**Work order**: In duplicating the lines below, keep every word unchanged and drop the pictures.

--- --- ---

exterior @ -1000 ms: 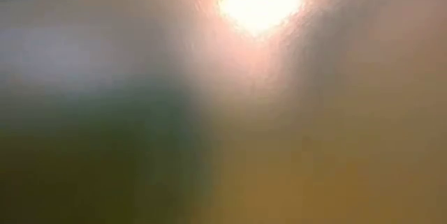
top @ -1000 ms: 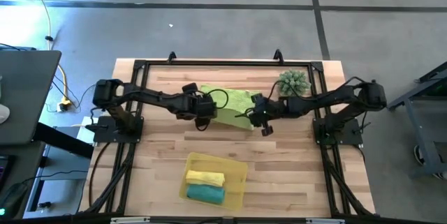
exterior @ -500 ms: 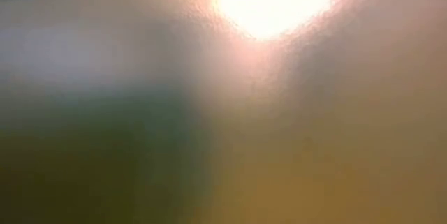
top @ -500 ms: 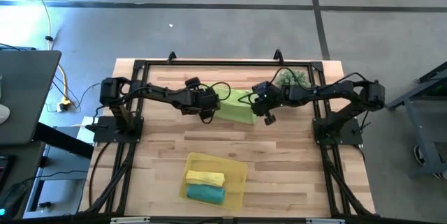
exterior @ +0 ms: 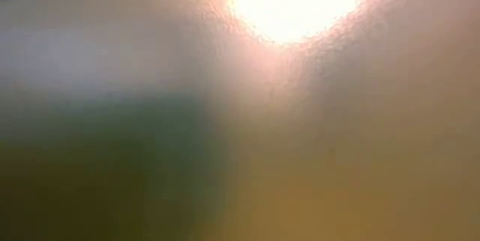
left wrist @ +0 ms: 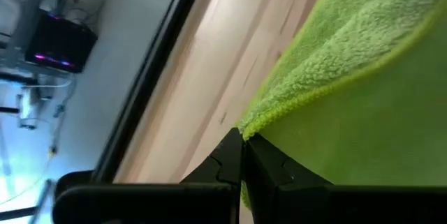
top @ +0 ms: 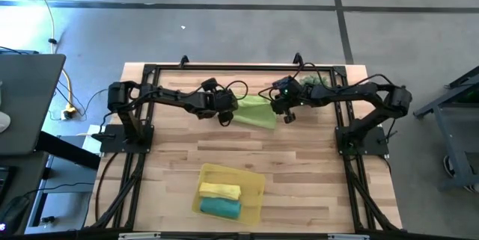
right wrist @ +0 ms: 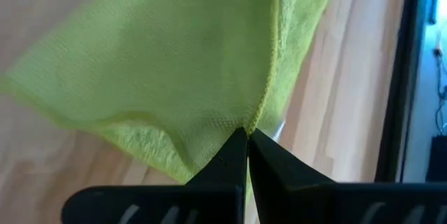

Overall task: Roll microfiber towels into tight, uniform cylinder then place into a basket
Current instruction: Fold the green towel

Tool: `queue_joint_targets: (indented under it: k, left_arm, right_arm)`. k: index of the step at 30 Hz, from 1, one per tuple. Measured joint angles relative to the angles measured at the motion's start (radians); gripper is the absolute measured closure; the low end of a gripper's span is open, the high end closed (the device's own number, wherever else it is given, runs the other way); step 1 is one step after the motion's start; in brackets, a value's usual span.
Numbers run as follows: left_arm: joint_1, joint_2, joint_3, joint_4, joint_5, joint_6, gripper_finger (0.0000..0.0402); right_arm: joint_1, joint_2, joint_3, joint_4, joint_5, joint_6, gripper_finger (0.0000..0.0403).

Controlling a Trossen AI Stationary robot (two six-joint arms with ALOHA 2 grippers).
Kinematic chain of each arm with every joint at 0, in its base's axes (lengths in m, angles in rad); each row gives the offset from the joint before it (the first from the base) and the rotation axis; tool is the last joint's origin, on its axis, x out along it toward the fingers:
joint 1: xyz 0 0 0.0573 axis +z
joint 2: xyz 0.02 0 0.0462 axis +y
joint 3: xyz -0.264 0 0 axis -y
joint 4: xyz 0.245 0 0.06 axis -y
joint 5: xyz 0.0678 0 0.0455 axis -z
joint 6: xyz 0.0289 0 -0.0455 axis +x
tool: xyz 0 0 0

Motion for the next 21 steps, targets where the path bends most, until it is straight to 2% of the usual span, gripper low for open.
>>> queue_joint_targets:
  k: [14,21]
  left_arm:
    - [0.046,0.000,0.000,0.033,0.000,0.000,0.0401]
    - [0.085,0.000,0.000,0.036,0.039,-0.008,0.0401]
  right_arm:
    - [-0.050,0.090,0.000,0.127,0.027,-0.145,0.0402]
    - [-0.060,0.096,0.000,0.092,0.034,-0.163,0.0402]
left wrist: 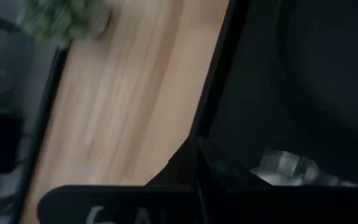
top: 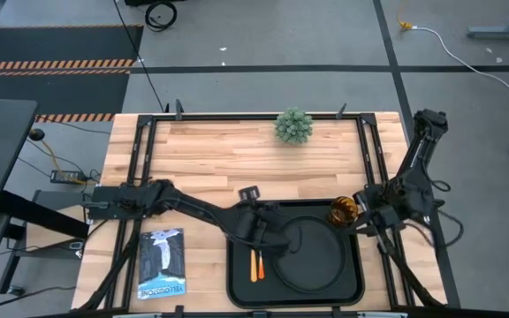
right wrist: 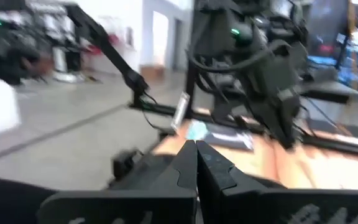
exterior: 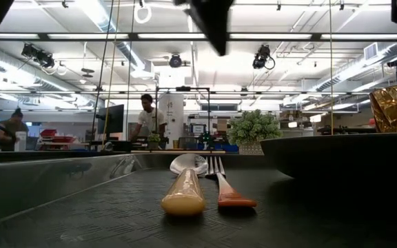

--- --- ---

**Solved problem**:
exterior @ -1000 ms: 
top @ -1000 ms: 
exterior @ -500 ms: 
top @ -500 ms: 
exterior @ +0 ms: 
left wrist @ +0 ms: 
top @ +0 ms: 
right wrist @ +0 ms: 

Overall task: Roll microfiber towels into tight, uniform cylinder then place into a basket
Current instruction: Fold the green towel

Tool: `queue_joint_targets: (indented under it: k, left_arm, right_arm)`. k: index of the step at 30 Hz, from 1, one per tuple. Measured joint angles relative to the angles measured at the motion's start (radians); gripper is the absolute measured closure; the low end of a gripper's span is open, the high end closed (the device's own number, wherever else it is given, runs the other way); step 1 is one step after the motion's start; in brackets, a value's usual span.
Numbers run as follows: left_arm: joint_1, joint_2, joint_3, joint_4, joint_5, joint_6, gripper_finger (0.0000..0.0402); right_arm: joint_1, joint_2, joint_3, joint_4, joint_5, joint_6, gripper_finger (0.0000..0.0403).

Controlling a Trossen AI Stationary robot (two six-joint arms with ALOHA 2 grippers).
Kinematic chain of each arm with every joint at 0, in its base's axes (lengths in m, angles in rad); each row gives the offset from the joint before it (the first from the base) and the rotation axis; tool is the last joint's origin, on its axis, x out along it toward the fingers:
joint 1: xyz 0 0 0.0573 axis +z
joint 2: xyz 0.02 0 0.0462 axis +y
joint 3: xyz -0.264 0 0 axis -y
joint 4: xyz 0.245 0 0.06 axis -y
joint 5: xyz 0.0678 0 0.0455 axis -z
joint 6: xyz 0.0289 0 -0.0455 axis +x
tool: xyz 0 0 0

Motion for the next 21 steps, targets where the path bends most, until it is straight to 2% of the usual span, gripper low for open.
>>> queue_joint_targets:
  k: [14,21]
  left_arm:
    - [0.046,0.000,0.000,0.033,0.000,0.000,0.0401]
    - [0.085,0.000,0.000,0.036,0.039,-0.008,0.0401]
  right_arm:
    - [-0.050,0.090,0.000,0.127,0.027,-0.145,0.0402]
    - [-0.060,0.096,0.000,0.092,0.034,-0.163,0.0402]
left wrist: 
top: 
right wrist: 
exterior: 

Nothing more is required for this answer.